* WHAT THIS TASK INVOLVES *
When you reach the line that contains "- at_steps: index", begin copying exactly, and continue through the last line of the data; no pictures belong in the copy.

* DATASET SECTION *
──────────

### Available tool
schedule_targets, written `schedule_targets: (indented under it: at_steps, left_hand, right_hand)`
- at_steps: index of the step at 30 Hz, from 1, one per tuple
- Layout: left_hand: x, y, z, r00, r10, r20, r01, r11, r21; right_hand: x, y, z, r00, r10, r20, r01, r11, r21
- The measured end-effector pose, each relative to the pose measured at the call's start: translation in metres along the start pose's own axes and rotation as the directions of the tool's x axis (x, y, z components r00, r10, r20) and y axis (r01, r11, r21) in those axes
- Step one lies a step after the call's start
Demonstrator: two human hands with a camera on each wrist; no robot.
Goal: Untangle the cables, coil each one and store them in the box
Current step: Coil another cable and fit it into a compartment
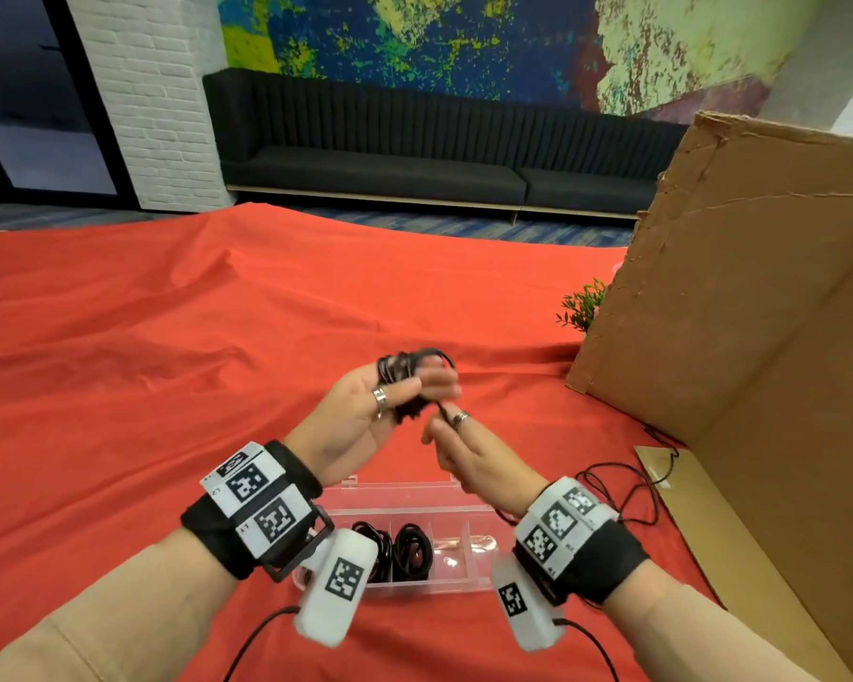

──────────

* WRITTEN RESPONSE *
- at_steps: index of the step at 30 Hz, from 1, one per tuple
- Layout: left_hand: x, y, z, r00, r10, r20, r01, r11, r21; right_hand: x, y, z, r00, r10, r20, r01, r11, r21
- The measured end-effector pose, each relative to the pose measured at the call's start: translation in metres along the start pose's own axes and rotation as the directions of the tool's x axis (x, y, z components r00, r10, r20) and y axis (r01, r11, r21) in those axes
- Step one lies a step after the call's start
Demonstrator: two human hands with a camera on each wrist; no robot.
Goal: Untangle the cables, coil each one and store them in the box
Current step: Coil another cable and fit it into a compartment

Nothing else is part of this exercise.